Download or read book Twist written by Harkaitz Cano and published by Archipelago. This book was released on 2018-01-30 with total page 420 pages. Available in PDF, EPUB and Kindle. Book excerpt: A moving portrayal of violence's emotional legacy in the Basque Country. Twist is tale of guilt, love, friendship, and betrayal, and of the difficulties that arise when one flees one's own skin to inhabit the minds of others. Set in the politically charged climate of the Basque Country in the 1980s, Twist relates the disappearance and brutal murder of two ETA militants at the hands of the Spanish army.
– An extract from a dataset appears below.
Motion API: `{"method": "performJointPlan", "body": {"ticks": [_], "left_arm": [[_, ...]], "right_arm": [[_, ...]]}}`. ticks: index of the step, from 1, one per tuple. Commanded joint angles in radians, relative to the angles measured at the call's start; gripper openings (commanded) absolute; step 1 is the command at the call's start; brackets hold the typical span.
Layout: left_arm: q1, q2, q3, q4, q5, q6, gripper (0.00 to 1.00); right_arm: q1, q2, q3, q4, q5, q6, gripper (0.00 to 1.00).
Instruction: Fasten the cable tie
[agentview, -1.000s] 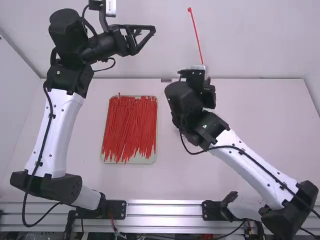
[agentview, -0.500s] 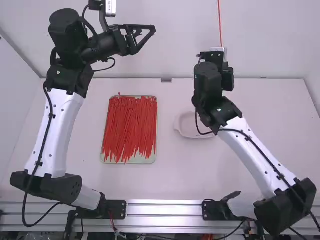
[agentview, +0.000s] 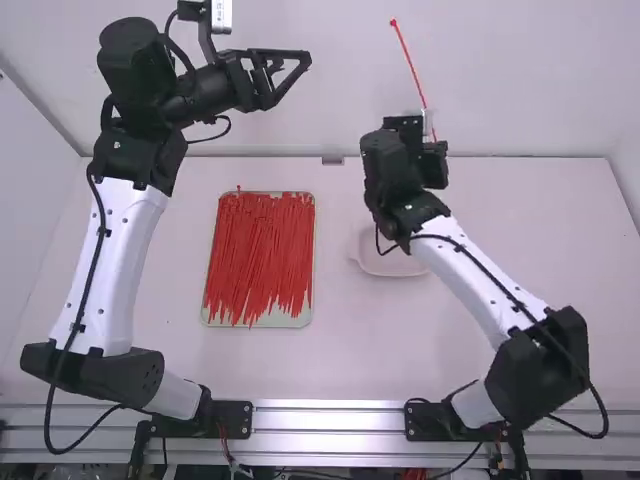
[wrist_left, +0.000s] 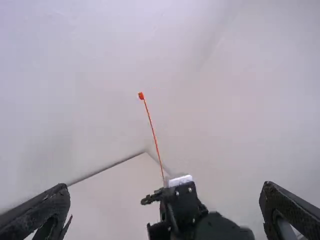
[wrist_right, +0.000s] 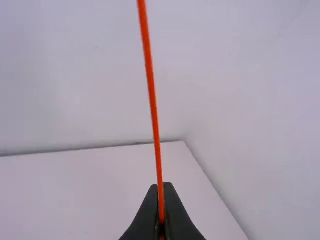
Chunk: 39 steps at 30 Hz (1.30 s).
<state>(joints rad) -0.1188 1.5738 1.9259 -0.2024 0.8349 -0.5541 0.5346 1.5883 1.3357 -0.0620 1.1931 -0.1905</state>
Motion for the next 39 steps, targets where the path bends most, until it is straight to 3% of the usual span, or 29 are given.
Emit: {"method": "performJointPlan", "body": {"ticks": [1, 4, 10, 17, 19, 26, 30, 34, 37, 39], "left_arm": [[0.001, -0.006, 0.005, -0.005, -0.018, 0.0, 0.99], [0.0, -0.006, 0.005, -0.009, -0.042, -0.001, 0.99], [0.0, -0.006, 0.005, -0.006, -0.056, -0.008, 0.99], [-0.014, -0.006, 0.005, 0.073, -0.069, -0.004, 0.81], [-0.033, -0.006, 0.005, 0.11, -0.065, 0.039, 0.71], [-0.08, -0.006, 0.004, 0.15, -0.097, 0.052, 0.66], [-0.082, -0.006, 0.004, 0.15, -0.148, 0.045, 0.46], [-0.085, -0.006, 0.004, 0.159, -0.149, 0.023, 0.35], [-0.083, -0.006, 0.004, 0.154, -0.174, -0.003, 0.09], [-0.086, -0.006, 0.003, 0.155, -0.171, -0.003, 0.02]], "right_arm": [[0.061, -0.006, 0.0, 0.027, 0.118, -0.019, 0.0], [0.148, -0.006, 0.0, 0.122, 0.209, -0.14, 0.0], [0.238, -0.006, 0.0, 0.289, 0.292, -0.293, 0.0], [0.32, -0.006, 0.0, 0.489, 0.353, -0.511, 0.0], [0.34, -0.006, 0.0, 0.526, 0.354, -0.554, 0.0], [0.373, -0.006, 0.0, 0.608, 0.39, -0.64, 0.0], [0.387, -0.006, 0.0, 0.608, 0.389, -0.647, 0.0], [0.397, -0.006, 0.0, 0.608, 0.389, -0.648, 0.0], [0.396, -0.006, 0.0, 0.608, 0.389, -0.647, 0.0], [0.396, -0.006, 0.0, 0.608, 0.389, -0.645, 0.0]]}}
The novel centers on their friend and fellow activist Diego Lazkano, who, since revealing his comrades to the authorities, has been tormented by guilt. In Twist, Harkaitz Cano provides a multi-vocal account of a conscience and a society in turmoil.

Book Black Edelweiss

Download or read book Black Edelweiss written by Johann Voss and published by . This book was released on 2002 with total page 228 pages. Available in PDF, EPUB and Kindle. Book excerpt: When a 20-year old Waffen-SS veteran of two years' combat against the Soviets and Americans is confronted with the awful, undeniable truth of the Holocaust, he must reconcile it with his pride in his comrades' battlefield sacrifices. The author served in SS Mountain Infantry Regiment 11 Reinhard Heydrich, part of 6th SS Mountain Division Nord. The book is mostly an account of his extensive combat service against the Soviets in northern Karelia and Finland, with a shorter section describing combat against the Americans in the Vosges and in the Saar-Moselle triangle. Voss reflects on the totality of his wartime experiences, from the origins of his reasons for enlisting in the Waffen-SS to his experiences in US captivity. The result is a compelling and honest account.